■ Problem statement
Whenever a line in the entries includes the word "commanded", copy that line out.

━━━ Data for this task

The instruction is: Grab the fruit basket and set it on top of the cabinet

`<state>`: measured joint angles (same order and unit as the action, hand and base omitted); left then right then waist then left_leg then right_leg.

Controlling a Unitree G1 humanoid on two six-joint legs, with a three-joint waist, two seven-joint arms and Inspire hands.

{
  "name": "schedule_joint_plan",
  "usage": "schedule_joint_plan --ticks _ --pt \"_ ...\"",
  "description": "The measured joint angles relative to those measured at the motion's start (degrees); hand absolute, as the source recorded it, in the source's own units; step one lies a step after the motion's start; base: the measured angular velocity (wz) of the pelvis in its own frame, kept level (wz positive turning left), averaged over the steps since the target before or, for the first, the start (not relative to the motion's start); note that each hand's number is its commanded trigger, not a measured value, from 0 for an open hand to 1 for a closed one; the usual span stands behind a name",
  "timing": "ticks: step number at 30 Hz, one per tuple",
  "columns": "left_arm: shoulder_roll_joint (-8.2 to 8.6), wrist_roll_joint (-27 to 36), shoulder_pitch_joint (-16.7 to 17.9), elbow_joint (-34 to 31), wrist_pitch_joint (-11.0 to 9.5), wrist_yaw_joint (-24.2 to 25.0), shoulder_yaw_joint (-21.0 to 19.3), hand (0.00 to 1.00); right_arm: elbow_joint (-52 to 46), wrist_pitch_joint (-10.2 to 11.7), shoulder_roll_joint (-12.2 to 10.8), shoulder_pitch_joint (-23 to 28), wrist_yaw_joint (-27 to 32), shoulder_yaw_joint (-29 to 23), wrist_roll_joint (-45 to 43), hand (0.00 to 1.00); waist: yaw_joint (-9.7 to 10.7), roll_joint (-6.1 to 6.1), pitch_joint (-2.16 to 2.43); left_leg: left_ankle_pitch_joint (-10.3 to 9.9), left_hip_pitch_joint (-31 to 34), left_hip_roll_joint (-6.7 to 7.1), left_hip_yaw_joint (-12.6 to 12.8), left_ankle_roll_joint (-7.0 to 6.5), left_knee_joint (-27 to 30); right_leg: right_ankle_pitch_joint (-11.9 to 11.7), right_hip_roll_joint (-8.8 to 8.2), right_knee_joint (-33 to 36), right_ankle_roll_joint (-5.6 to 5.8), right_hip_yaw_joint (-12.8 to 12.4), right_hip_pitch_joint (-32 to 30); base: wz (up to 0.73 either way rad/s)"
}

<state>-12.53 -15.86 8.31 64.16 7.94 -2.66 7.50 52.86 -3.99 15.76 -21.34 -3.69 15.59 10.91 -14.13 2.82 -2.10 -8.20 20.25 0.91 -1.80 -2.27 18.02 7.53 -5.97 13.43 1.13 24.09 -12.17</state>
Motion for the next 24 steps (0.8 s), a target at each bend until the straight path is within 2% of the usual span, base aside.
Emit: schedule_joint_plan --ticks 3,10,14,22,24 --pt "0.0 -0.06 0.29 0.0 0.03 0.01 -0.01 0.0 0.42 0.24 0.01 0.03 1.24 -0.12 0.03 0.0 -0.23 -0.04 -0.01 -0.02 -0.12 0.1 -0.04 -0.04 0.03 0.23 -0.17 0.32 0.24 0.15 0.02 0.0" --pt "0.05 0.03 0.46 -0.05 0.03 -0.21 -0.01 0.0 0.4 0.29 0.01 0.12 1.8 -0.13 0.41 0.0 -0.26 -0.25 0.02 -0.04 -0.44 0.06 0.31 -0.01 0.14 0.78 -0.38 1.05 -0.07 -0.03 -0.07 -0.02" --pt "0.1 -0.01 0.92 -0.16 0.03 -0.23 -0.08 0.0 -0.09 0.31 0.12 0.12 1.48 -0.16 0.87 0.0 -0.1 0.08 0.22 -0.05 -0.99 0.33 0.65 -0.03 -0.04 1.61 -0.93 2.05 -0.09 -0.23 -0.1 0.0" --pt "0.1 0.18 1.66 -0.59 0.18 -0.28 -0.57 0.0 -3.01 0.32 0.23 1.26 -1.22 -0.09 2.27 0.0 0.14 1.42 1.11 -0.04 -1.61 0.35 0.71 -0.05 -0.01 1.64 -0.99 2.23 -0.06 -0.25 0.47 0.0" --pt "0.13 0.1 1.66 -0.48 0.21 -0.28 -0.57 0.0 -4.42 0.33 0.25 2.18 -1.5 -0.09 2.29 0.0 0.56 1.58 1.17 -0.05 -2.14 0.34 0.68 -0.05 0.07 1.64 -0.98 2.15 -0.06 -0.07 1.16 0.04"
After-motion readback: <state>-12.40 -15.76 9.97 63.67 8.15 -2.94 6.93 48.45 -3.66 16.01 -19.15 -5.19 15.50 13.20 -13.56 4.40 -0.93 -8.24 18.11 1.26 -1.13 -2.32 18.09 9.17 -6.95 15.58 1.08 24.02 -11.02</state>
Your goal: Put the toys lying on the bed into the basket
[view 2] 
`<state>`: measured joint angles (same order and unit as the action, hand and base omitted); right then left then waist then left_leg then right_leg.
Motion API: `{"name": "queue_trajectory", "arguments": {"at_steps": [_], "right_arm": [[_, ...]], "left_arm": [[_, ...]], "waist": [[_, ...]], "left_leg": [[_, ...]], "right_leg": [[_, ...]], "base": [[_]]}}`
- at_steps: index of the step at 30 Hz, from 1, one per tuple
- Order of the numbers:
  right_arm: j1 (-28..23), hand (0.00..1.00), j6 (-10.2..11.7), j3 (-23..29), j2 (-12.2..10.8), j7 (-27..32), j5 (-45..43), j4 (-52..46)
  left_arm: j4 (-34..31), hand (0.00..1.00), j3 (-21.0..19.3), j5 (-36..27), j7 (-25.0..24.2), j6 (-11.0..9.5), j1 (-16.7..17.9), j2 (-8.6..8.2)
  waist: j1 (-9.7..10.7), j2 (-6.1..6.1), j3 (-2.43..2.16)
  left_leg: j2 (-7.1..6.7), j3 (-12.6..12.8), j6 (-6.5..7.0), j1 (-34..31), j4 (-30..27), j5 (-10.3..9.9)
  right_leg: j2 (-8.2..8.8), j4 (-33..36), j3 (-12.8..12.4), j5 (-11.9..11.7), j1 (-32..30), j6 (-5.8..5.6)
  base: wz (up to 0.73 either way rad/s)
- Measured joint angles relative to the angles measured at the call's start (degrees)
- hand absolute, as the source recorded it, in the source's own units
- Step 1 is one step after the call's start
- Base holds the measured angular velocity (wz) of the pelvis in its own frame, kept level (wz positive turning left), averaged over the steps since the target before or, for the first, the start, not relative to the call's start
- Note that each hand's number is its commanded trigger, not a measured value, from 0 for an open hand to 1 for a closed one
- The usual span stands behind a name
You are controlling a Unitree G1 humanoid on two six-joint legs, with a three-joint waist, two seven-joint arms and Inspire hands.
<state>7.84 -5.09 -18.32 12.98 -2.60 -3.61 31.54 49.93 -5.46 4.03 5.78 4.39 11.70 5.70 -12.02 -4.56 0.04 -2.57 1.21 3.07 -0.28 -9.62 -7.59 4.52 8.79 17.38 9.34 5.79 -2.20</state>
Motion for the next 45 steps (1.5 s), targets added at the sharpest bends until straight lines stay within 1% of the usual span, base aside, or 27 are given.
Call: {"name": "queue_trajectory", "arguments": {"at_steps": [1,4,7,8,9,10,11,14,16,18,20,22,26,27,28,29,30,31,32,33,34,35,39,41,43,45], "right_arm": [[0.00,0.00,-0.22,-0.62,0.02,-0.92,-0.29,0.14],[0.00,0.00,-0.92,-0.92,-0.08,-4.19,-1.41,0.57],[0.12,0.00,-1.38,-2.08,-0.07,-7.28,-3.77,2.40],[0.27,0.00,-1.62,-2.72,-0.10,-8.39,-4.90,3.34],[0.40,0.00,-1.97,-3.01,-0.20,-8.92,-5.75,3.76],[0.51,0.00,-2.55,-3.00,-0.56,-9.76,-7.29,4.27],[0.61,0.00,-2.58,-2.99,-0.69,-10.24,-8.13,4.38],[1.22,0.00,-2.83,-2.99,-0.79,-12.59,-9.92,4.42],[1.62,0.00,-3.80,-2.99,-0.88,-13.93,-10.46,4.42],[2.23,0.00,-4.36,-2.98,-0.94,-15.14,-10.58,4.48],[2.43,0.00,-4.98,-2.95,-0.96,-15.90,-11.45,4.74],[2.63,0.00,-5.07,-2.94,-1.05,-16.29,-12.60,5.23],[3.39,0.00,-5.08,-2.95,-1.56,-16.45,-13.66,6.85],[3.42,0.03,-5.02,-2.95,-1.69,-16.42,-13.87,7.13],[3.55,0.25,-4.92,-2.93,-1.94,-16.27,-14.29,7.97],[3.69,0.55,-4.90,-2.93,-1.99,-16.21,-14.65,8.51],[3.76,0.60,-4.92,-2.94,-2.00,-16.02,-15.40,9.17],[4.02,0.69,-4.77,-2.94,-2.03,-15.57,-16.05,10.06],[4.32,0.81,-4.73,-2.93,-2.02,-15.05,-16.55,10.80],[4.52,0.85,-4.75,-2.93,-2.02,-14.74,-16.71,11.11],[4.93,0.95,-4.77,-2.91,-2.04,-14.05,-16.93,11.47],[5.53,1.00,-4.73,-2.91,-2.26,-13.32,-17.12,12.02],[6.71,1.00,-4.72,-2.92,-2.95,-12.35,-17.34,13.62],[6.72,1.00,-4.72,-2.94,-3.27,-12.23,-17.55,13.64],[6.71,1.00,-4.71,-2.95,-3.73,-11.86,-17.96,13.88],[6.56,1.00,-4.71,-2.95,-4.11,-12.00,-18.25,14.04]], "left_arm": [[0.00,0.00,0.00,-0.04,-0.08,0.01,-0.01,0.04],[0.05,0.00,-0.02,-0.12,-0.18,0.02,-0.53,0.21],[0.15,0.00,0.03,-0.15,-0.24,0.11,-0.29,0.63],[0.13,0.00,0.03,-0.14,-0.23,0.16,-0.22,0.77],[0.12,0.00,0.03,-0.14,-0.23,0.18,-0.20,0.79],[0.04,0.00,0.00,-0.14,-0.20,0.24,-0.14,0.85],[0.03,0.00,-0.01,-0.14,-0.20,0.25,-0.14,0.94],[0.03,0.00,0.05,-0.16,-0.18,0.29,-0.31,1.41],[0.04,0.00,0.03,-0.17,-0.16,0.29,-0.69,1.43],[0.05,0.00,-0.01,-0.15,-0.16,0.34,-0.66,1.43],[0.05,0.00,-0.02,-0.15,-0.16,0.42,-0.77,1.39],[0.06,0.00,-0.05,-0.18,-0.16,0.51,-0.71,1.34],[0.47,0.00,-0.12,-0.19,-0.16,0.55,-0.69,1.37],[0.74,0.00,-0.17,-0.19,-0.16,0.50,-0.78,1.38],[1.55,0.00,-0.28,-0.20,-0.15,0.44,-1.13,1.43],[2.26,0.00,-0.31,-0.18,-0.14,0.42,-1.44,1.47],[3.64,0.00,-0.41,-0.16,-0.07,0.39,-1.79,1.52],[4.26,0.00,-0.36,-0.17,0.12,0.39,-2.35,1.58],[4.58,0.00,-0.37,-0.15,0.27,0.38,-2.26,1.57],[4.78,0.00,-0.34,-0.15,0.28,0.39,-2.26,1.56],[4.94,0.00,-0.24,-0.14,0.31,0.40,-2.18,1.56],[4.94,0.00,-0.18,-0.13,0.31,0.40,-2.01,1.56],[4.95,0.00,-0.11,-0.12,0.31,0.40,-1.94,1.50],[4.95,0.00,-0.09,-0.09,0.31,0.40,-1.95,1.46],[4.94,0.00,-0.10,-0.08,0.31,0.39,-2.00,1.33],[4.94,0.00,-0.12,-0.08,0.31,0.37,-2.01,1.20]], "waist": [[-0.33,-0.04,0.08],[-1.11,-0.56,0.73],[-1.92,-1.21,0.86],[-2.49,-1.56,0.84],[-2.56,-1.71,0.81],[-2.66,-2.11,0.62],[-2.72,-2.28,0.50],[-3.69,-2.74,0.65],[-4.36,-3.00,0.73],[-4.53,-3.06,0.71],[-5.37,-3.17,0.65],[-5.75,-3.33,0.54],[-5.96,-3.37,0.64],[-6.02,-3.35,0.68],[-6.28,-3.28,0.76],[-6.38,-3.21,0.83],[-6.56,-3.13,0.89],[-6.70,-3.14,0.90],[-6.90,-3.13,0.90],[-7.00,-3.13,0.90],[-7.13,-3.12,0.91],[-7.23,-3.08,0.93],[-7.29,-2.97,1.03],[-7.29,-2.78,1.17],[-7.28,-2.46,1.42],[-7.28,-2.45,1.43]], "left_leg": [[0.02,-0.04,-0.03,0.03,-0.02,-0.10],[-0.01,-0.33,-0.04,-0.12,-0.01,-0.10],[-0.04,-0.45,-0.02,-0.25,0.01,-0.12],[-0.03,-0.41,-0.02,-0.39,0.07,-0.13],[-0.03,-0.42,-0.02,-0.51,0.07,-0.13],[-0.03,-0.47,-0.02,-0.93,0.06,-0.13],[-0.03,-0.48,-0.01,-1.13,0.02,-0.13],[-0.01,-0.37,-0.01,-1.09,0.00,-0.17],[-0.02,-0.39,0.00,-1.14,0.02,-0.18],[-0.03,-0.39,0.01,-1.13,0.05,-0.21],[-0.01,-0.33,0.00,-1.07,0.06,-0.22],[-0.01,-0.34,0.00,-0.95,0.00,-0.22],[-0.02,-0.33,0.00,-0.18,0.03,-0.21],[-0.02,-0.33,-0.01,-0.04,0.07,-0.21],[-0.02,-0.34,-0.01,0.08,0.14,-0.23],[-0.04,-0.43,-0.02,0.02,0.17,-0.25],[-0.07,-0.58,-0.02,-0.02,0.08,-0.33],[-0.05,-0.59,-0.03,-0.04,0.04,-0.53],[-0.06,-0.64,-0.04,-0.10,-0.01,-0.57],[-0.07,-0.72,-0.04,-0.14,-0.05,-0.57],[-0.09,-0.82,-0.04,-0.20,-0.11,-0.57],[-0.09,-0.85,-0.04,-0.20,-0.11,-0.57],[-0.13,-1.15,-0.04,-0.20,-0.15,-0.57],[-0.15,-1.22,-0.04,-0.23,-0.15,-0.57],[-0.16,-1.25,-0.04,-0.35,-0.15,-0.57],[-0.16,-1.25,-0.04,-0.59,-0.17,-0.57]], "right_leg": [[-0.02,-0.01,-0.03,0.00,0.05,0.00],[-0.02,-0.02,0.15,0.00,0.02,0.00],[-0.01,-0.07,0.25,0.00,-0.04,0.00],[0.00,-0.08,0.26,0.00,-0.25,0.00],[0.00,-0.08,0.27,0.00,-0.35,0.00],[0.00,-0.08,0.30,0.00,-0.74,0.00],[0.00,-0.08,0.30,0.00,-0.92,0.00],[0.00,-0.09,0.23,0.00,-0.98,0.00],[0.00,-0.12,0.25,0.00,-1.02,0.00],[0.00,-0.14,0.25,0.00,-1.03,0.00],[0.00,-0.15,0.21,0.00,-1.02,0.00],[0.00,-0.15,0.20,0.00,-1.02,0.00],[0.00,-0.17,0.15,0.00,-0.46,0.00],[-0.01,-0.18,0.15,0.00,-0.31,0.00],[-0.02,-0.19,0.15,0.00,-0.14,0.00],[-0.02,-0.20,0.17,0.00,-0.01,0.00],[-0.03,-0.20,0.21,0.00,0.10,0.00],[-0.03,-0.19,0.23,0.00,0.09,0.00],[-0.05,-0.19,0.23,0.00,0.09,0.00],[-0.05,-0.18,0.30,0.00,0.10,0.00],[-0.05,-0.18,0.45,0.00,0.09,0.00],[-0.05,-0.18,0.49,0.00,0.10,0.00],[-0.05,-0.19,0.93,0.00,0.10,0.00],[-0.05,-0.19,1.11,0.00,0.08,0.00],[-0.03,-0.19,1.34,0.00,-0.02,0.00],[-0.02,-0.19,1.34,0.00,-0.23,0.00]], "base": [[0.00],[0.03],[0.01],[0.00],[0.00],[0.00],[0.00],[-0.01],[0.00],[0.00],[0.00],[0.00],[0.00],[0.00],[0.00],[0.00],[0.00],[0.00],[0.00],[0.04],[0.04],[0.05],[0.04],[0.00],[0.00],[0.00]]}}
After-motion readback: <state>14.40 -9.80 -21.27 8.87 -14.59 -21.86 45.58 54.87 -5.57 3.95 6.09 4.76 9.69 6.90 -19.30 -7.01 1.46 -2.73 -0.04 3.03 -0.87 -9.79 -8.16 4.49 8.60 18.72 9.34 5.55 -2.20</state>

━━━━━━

■ Output
  "description": "The measured joint angles relative to those measured at the motion's start (degrees); hand absolute, as the source recorded it, in the source's own units; step one lies a step after the motion's start; base: the measured angular velocity (wz) of the pelvis in its own frame, kept level (wz positive turning left), averaged over the steps since the target before or, for the first, the start (not relative to the motion's start); note that each hand's number is its commanded trigger, not a measured value, from 0 for an open hand to 1 for a closed one; the usual span stands behind a name",
- Note that each hand's number is its commanded trigger, not a measured value, from 0 for an open hand to 1 for a closed one

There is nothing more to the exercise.